■ **Aim of the exercise**:
Print the line where "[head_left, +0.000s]" occurs and every line that follows it in the data below, ending with the last line, precisely as written.

■ **Exercise data**:
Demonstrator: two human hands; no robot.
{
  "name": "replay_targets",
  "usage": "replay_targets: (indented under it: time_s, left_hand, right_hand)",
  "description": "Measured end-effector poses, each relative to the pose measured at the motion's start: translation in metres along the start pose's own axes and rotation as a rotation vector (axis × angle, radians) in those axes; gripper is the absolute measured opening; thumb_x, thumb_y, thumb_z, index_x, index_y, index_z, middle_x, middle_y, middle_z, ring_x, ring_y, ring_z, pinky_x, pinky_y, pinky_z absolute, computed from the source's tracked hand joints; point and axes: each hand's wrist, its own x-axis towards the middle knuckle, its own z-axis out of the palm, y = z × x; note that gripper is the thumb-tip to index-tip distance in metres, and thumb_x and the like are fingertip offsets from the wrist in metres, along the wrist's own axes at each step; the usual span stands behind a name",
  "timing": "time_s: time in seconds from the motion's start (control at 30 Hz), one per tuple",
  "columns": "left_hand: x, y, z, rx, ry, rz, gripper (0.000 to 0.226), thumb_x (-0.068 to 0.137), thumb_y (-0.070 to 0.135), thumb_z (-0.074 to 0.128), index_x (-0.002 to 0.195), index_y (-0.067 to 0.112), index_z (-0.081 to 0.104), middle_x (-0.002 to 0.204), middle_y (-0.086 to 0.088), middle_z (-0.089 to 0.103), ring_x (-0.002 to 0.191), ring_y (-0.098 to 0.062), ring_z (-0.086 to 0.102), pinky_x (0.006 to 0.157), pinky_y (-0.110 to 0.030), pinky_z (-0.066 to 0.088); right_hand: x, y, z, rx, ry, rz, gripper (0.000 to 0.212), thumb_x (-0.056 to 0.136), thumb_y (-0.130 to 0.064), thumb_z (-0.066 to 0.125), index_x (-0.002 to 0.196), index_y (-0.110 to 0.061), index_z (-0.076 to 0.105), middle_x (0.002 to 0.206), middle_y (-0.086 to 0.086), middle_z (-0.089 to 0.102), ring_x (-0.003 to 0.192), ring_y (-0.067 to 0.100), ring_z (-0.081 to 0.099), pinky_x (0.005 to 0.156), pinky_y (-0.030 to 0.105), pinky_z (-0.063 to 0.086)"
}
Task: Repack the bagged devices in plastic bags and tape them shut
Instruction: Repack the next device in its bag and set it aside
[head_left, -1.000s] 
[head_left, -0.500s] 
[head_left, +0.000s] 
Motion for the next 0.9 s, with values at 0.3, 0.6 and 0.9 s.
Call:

■ **Problem solution**:
[head_left, +0.000s] 
Motion for the next 0.9 s, with values at 0.3, 0.6 and 0.9 s.
Call:

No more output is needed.